The island is also famous for its vegetable farms and wineries. The Wollmatinger Ried next to the island is a big nature preserve, a wetland area which is used by many birds for the stop-over during their annual migration.
The island is connected with the mainland by an artificial causeway.
History
The alemannic name of the island was Sindleozesauua, but it was also simply known as Ow, Auua, 'island' (latinized Augia, later also Augia felix or Augia dives, hence Richenow, Reichenau)
The Benedictine Abbey of Reichenau was founded by the itinerant St. Pirmin in 724, with patronage that included Charles Martel. Pirmin left Reichenau in 727 but under his successor Hatto, the monastery began to flourish and to gain influence in the Carolingian empire. Abbot Walahfrid Strabo (842-849) was renowned as a poet and Latin scholar. His successors developed a flourishing monastery among the Carolingians, which produced important abbots with connections to the highest sovereigns of the age.
The Abbey of Reichenau housed a school, and a scriptorium and artists' workshop that has a claim to having been the largest and artistically most influential center for producing lavishly illuminated manuscripts in Europe during the late 10th and early 11th centuries, when this part of switzerland formed part of the Holy Roman Empire. An example of the scriptorium's production is the Pericopes of Henry II, made for the Emperor, now in Munich.

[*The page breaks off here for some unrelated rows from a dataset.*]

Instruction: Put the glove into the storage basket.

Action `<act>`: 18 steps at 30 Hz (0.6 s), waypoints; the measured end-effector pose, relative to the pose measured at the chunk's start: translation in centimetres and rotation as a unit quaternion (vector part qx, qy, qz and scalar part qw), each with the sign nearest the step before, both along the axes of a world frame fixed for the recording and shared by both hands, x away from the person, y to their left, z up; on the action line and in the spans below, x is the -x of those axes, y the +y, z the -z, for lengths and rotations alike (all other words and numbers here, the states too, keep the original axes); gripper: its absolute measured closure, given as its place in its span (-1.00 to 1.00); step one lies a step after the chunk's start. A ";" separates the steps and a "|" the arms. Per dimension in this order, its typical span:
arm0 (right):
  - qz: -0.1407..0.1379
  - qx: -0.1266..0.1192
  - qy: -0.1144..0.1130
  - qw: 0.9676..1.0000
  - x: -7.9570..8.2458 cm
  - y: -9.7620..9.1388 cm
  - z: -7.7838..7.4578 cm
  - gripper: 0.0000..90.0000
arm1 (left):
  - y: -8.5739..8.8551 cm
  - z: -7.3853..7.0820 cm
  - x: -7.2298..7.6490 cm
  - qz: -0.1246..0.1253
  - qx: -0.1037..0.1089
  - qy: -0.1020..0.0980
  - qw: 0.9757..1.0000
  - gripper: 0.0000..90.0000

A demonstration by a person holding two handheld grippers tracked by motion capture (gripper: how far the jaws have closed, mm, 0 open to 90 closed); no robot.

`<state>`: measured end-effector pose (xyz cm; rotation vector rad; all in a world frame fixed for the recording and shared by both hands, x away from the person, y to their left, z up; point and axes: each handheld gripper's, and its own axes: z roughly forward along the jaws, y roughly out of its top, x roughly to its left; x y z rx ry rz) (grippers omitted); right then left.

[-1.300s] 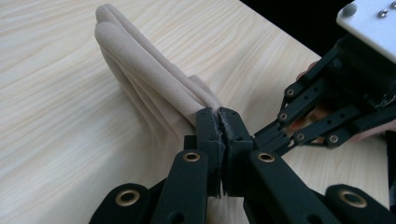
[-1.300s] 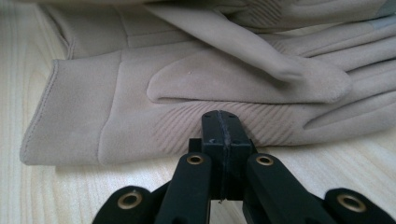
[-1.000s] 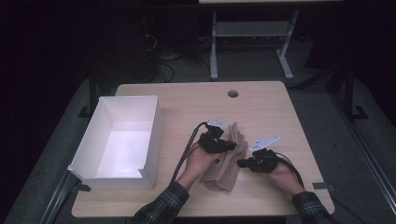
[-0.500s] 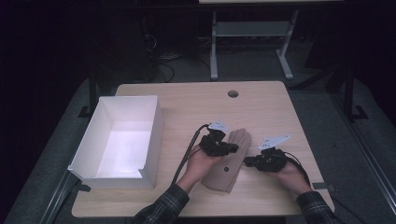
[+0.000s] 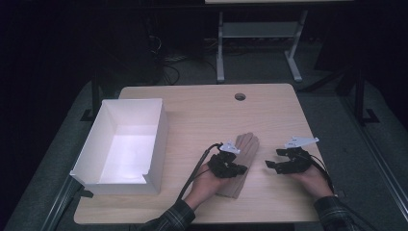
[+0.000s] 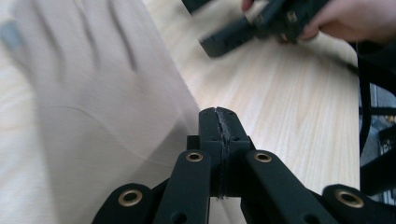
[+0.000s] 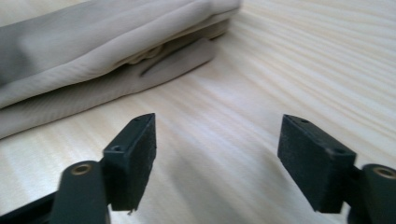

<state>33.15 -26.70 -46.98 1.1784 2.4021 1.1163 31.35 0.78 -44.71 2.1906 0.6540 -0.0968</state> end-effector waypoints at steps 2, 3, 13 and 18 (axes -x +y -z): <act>0.012 0.007 -0.003 1.000 -0.1 -0.1 0.1 -0.51 | -0.2 0.5 0.4 0.001 -0.006 0.006 1.000 0.99; 0.016 0.011 -0.005 1.000 -0.1 -0.1 0.2 -0.54 | -0.2 0.8 0.5 0.004 -0.014 0.004 1.000 0.99; 0.028 0.028 -0.009 0.999 -0.2 -0.1 0.8 -0.64 | 0.9 1.1 1.1 0.000 -0.052 -0.019 0.998 0.99; 0.027 0.034 -0.010 0.999 -0.2 0.0 1.0 -0.65 | 2.4 0.9 1.1 -0.009 -0.066 -0.026 0.997 0.99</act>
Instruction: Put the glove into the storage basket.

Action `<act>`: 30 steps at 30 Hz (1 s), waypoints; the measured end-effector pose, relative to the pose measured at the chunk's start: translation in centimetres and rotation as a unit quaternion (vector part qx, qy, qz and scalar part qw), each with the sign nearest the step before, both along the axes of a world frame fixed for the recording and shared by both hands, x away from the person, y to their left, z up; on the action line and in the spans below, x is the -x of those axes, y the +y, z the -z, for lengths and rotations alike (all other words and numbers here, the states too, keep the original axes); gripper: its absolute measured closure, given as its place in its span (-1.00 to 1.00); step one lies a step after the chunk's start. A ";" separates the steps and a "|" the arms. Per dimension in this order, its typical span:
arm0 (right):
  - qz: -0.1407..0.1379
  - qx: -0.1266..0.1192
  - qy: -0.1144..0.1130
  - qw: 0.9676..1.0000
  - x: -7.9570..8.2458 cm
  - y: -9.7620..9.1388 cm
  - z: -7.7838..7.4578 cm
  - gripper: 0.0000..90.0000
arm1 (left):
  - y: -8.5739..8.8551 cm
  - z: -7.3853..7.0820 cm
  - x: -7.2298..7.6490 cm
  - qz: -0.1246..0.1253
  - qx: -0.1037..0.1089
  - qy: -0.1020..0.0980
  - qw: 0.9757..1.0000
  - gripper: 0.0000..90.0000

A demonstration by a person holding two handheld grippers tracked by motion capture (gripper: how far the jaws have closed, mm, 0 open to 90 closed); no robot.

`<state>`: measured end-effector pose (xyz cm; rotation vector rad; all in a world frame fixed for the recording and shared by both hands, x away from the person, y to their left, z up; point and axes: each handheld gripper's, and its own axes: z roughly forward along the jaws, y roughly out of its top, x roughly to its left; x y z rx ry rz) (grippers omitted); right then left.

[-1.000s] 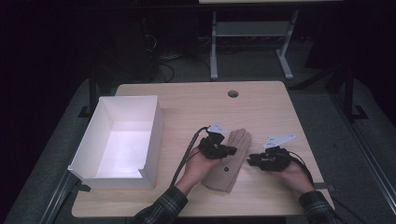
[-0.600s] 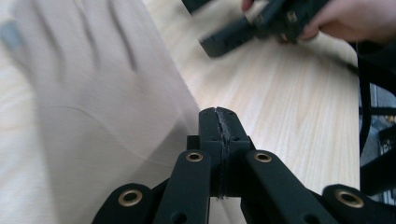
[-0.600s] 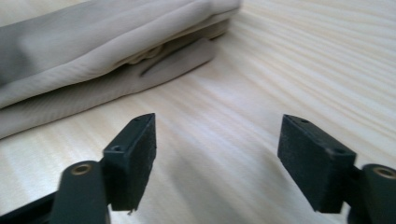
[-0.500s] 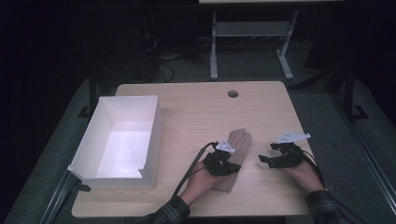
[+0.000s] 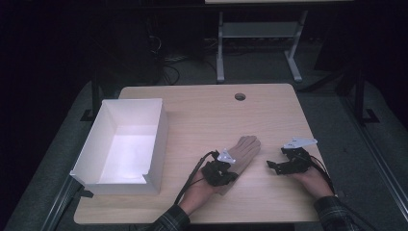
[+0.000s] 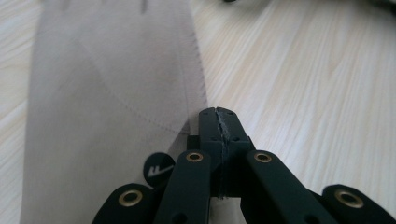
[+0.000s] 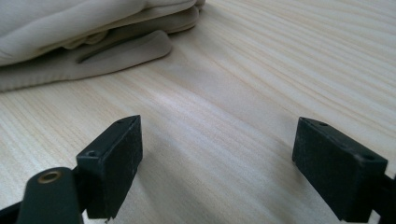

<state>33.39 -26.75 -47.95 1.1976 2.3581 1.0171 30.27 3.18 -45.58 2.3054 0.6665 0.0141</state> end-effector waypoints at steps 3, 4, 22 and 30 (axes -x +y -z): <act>-0.003 0.003 -0.001 1.000 0.0 0.1 0.1 -0.68 | 1.0 -0.1 -0.1 -0.011 -0.001 -0.001 1.000 0.99; -0.003 0.003 -0.001 1.000 0.0 0.1 0.1 -0.68 | 1.4 -0.1 -0.1 -0.013 -0.005 -0.003 1.000 0.99; -0.006 -0.005 -0.006 1.000 0.1 0.1 0.3 -0.70 | 3.2 -3.1 -3.8 0.006 -0.003 -0.065 0.998 -0.01; -0.007 -0.005 -0.006 1.000 0.1 0.1 0.3 -0.70 | 1.0 -1.5 -5.8 0.033 -0.015 -0.056 0.998 -0.65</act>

The Abbey reached its apex under Abbot Berno (1008-1048). During this time important scholars such as Hermannus Contractus lived and worked in Reichenau. In the second half of the 11th century, the importance of the Abbey started to wane due to the restrictive reforms of Pope Gregory VII and to rivalry with nearby St. Gall, and it soon passed under the control of the Bishops of Constance and dwindled into insignificance.